■ Task goal: When you transcribe the lines below, keep every word the same and leave the pictures behind.

■ Exercise material:
== Segment start ==
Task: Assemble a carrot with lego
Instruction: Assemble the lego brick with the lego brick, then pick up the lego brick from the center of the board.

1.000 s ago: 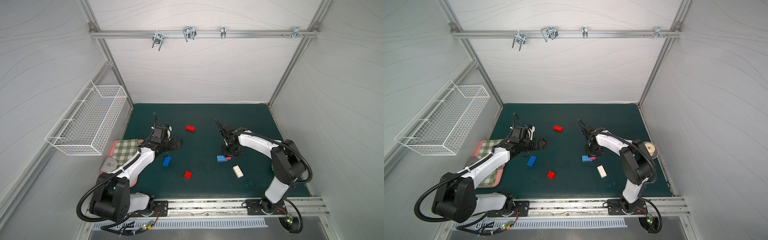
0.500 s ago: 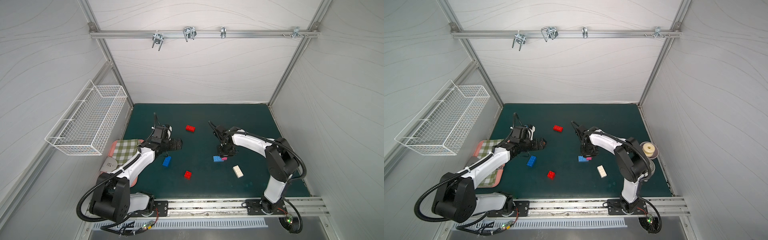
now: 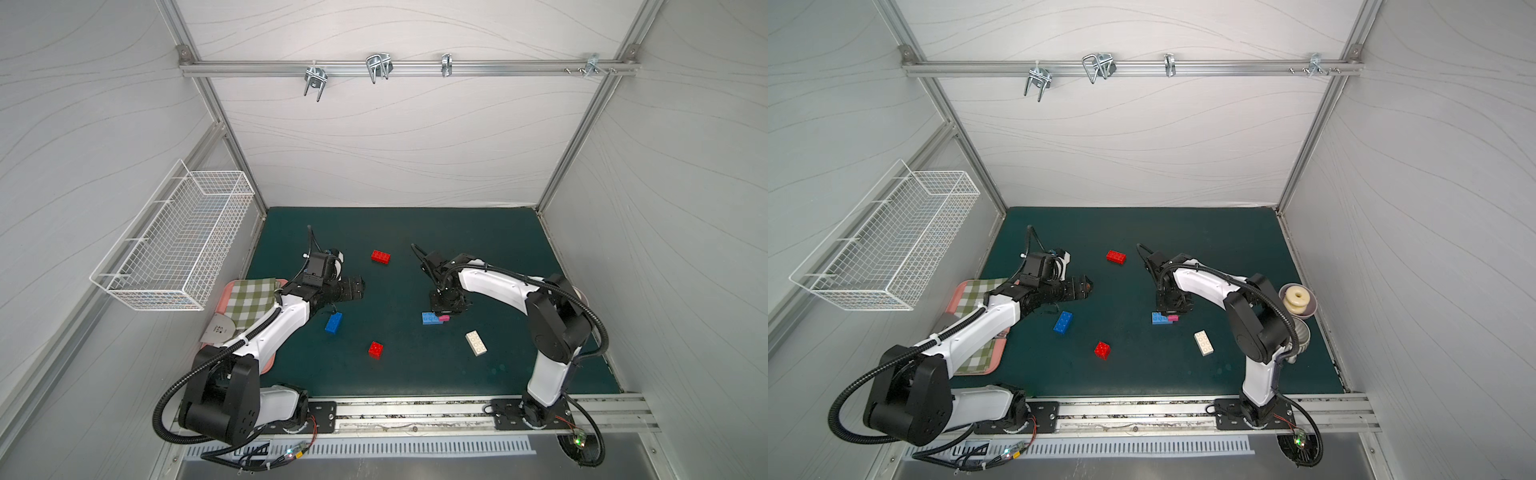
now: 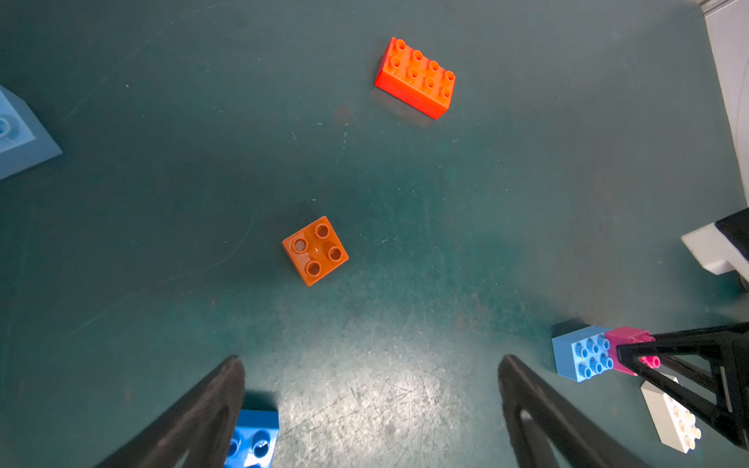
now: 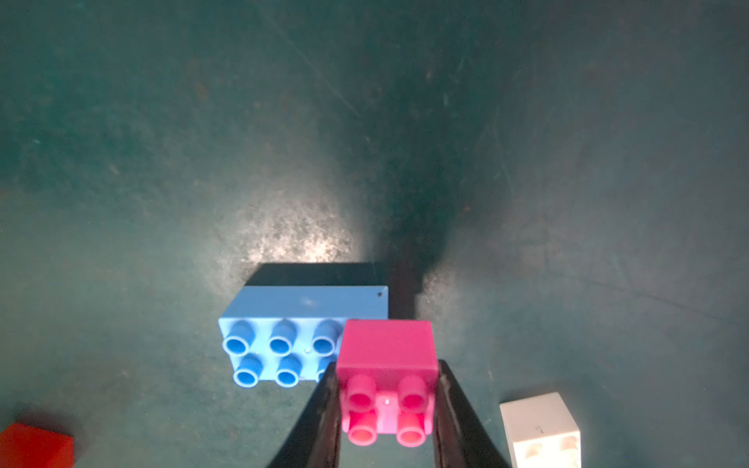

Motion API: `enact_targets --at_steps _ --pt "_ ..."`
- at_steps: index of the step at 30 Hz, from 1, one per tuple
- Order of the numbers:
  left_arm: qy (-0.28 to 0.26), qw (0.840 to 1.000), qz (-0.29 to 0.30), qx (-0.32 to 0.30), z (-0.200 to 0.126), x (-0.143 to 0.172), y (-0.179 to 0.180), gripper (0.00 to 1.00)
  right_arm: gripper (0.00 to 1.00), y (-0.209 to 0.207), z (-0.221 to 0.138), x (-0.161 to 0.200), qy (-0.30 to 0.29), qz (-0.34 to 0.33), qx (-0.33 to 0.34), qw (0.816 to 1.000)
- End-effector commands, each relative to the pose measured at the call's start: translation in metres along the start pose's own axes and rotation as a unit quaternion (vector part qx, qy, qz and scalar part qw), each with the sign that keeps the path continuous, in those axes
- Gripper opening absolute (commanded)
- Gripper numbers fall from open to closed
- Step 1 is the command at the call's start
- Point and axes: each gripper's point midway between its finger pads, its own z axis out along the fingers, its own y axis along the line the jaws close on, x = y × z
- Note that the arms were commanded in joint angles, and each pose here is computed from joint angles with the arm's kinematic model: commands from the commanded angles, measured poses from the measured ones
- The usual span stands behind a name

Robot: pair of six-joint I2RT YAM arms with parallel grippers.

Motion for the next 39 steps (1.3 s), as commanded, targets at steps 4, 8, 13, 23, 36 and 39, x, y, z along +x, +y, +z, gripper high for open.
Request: enact_targets --at_steps 4,8,13,23,36,39 --pt "-0.023 1.0 0.008 -0.005 -0.008 -0.01 -0.002 0.98 0.38 -0.009 -0.008 0.008 0.022 0.025 0.001 0.999" --pt "-0.024 1.0 0.007 -0.01 -0.008 -0.011 0.0 0.98 0.46 -0.008 -0.016 0.003 0.012 0.029 -0.01 0.999" --pt "-0.018 0.999 -0.005 -0.026 -0.007 -0.014 0.003 0.98 0.55 -0.008 -0.027 -0.001 0.0 0.034 -0.022 0.999" --pt "0.096 0.984 -0.068 -0.135 0.013 -0.02 0.026 0.82 0.7 -0.014 -0.059 -0.006 -0.025 0.034 -0.041 0.998" --pt "0.202 0.952 -0.142 -0.179 0.056 -0.007 0.022 0.64 0.78 -0.029 -0.072 -0.013 -0.04 0.043 -0.048 0.997" --pt "0.206 0.948 -0.152 -0.19 0.065 -0.003 0.024 0.6 0.79 -0.029 -0.071 -0.014 -0.04 0.044 -0.051 0.997"
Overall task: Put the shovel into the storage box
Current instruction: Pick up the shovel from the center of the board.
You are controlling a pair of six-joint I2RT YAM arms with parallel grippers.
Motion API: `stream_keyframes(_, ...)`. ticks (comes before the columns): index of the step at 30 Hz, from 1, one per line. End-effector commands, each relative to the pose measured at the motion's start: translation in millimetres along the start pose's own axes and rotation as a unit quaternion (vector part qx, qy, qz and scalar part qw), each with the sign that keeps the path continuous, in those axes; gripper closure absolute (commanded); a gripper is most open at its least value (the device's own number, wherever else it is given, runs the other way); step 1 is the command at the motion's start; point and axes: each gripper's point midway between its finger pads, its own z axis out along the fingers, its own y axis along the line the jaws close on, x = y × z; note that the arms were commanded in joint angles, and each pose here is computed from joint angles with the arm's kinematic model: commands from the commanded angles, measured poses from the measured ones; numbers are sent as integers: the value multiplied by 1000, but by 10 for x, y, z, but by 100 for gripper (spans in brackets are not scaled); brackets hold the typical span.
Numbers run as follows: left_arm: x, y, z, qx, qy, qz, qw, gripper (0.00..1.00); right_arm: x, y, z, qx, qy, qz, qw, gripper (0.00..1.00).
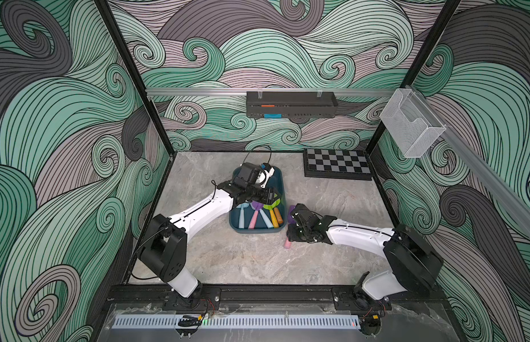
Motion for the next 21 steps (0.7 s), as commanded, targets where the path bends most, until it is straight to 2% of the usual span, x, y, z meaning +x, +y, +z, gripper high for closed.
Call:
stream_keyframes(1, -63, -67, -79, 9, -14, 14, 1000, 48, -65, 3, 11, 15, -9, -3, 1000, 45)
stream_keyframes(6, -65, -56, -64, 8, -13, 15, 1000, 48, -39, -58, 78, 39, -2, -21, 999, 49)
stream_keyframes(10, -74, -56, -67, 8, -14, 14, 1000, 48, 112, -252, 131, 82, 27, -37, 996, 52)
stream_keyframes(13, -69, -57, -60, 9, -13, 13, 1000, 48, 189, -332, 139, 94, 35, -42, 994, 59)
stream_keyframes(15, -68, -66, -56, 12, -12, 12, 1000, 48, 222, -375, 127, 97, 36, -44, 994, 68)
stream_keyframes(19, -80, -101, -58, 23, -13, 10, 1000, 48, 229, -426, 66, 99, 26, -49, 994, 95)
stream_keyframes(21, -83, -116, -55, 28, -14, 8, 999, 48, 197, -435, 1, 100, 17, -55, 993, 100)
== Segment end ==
■ Result of the task:
Task: Assemble a carrot with lego
Instruction: Assemble the lego brick with the lego brick, then pick up the lego brick from the center of the board.

1.000 s ago: 
0.500 s ago: 
now: 
now: 
now: 

Motion API: `enact_targets --at_steps _ --pt "_ ..."`
- at_steps: index of the step at 30 Hz, from 1, one per tuple
- Order of the numbers:
  left_arm: qy (-0.28 to 0.26), qw (0.840 to 1.000), qz (-0.29 to 0.30), qx (-0.32 to 0.30), z (-0.200 to 0.126), x (-0.143 to 0.172), y (-0.179 to 0.180), gripper (0.00 to 1.00)
  right_arm: gripper (0.00 to 1.00), y (-0.209 to 0.207), z (-0.221 to 0.138), x (-0.161 to 0.200), qy (-0.30 to 0.29), qz (-0.34 to 0.33), qx (-0.33 to 0.34), qw (0.816 to 1.000)
- End-effector commands, each relative to the pose measured at the call's start: translation in metres along the start pose's own axes and rotation as a unit quaternion (vector part qx, qy, qz and scalar part qw), each with the sign that keeps the path continuous, in those axes
- Gripper opening absolute (commanded)
- Gripper numbers fall from open to closed
- Step 1 is the command at the call's start
- Point and axes: each gripper's point midway between its finger pads, its own z axis out along the fingers, its own y axis along the line the jaws close on, x = y × z
- Note that the arms were commanded in joint angles, and each pose here is computed from joint angles with the arm's kinematic model: commands from the commanded angles, measured poses from the measured ones
- The usual span stands behind a name

Robot: pair of six-joint I2RT YAM arms with parallel grippers.

Motion for the next 39 steps (1.3 s), as commanded, targets at steps 4, 8, 13, 23, 36 and 39, x, y, z along +x, +y, +z, gripper high for open.
Request: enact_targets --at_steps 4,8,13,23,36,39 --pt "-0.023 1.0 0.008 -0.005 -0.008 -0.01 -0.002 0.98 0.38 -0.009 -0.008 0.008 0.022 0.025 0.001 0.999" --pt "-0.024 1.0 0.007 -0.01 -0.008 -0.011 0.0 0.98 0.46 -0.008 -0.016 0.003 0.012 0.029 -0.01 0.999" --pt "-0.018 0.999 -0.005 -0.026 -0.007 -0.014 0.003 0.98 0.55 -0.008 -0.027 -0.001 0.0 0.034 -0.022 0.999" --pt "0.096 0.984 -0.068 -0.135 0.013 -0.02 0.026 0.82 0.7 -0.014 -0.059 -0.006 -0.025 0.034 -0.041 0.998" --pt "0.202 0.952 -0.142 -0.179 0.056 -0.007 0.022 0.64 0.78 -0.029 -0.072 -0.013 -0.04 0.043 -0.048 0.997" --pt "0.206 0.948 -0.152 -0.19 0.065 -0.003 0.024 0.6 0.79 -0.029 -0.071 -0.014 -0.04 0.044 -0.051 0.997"
Overall task: Put the shovel into the storage box
Current instruction: Pick up the shovel from the center of the board.
You are controlling a pair of six-joint I2RT YAM arms with parallel grippers.
Motion API: `stream_keyframes(_, ...)`. ticks (comes before the columns): index of the step at 30 Hz, from 1, one per line. End-effector commands, each relative to the pose measured at the motion's start: translation in millimetres along the start pose's own axes and rotation as a unit quaternion (vector part qx, qy, qz and scalar part qw), each with the sign that keeps the path continuous, in those axes; gripper closure absolute (commanded); a gripper is most open at its least value (the device's own number, wherever else it is given, runs the other way); step 1 is the command at the motion's start; point and axes: each gripper's point midway between its finger pads, its own z axis out along the fingers, its own y axis along the line the jaws close on, x = y × z; note that the arms were commanded in joint angles, and each pose here is computed from joint angles with the arm's kinematic model: commands from the commanded angles, measured poses from the measured ones; numbers are sent as integers: the value multiplied by 1000, but by 10 for x, y, z, but by 100 for gripper (spans in brackets are not scaled); brackets hold the typical span.
Numbers run as follows: left_arm: x, y, z, qx, qy, qz, qw, gripper (0.00..1.00); right_arm: x, y, z, qx, qy, qz, qw, gripper (0.00..1.00).
Motion for the next 21 steps (0.7 s), as commanded, targets where the path bends most, until it is straight to 2% of the usual span, x, y, z meaning +x, +y, +z, gripper high for closed.
Call:
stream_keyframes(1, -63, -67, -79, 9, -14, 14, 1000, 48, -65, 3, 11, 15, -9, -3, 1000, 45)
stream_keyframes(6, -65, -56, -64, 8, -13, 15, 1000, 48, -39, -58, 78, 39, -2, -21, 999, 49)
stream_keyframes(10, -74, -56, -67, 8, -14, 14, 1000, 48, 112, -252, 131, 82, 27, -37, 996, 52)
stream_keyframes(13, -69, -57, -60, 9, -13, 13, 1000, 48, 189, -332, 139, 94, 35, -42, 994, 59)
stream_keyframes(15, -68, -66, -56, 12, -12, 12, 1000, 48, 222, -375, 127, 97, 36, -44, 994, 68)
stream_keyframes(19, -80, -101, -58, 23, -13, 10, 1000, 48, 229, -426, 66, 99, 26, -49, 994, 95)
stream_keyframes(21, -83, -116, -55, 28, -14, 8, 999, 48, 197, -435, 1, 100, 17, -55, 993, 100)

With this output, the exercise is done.